> Assignment: Read the listing and extract each line that includes the word "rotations".

> Collected data:
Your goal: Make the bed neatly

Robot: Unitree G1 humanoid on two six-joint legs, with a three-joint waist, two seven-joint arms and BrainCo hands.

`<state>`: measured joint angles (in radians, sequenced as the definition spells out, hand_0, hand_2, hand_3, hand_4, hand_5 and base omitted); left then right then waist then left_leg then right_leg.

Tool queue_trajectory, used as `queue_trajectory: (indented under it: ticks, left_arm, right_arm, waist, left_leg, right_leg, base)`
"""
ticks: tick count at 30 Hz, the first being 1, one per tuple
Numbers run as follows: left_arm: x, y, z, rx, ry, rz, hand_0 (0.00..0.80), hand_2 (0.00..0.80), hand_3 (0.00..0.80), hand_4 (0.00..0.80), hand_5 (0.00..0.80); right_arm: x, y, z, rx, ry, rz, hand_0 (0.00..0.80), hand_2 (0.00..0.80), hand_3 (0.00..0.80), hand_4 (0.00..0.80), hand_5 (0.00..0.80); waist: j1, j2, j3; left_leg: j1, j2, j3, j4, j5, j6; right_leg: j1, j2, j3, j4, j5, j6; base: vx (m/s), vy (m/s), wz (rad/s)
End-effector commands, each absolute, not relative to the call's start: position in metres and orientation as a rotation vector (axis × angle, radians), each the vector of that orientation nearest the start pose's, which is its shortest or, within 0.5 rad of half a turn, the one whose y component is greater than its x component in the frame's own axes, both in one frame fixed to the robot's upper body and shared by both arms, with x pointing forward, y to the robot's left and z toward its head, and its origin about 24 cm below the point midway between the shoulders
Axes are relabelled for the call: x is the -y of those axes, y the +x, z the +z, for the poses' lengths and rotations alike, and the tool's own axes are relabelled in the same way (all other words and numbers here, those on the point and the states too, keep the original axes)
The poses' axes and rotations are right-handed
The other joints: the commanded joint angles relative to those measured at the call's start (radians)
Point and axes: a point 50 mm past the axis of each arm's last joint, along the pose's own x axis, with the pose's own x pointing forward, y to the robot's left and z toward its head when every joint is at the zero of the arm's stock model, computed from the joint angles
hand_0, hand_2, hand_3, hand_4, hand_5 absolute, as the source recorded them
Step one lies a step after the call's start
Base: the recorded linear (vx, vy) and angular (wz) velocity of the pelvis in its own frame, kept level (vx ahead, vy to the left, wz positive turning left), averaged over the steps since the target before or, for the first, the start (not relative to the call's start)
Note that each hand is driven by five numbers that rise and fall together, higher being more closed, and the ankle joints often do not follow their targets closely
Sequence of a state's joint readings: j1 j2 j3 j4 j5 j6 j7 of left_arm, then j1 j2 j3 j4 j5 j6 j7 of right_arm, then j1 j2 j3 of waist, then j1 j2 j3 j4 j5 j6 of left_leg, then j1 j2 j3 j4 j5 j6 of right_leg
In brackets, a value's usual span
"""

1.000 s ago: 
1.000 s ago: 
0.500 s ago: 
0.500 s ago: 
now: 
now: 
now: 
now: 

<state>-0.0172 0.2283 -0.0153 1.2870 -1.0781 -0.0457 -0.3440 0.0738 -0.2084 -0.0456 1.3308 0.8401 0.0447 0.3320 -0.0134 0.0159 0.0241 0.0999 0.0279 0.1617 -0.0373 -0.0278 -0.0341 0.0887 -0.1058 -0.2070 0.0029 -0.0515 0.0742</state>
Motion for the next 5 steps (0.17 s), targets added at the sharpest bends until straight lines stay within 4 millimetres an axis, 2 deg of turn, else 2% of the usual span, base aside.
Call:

> Your response:
Axes are relabelled for the call: x is the -y of those axes, y the +x, z the +z, for the poses' lengths and rotations alike, and the tool's own axes are relabelled in the same way (all other words and numbers here, those on the point and the states too, keep the original axes)
The poses' axes and rotations are right-handed

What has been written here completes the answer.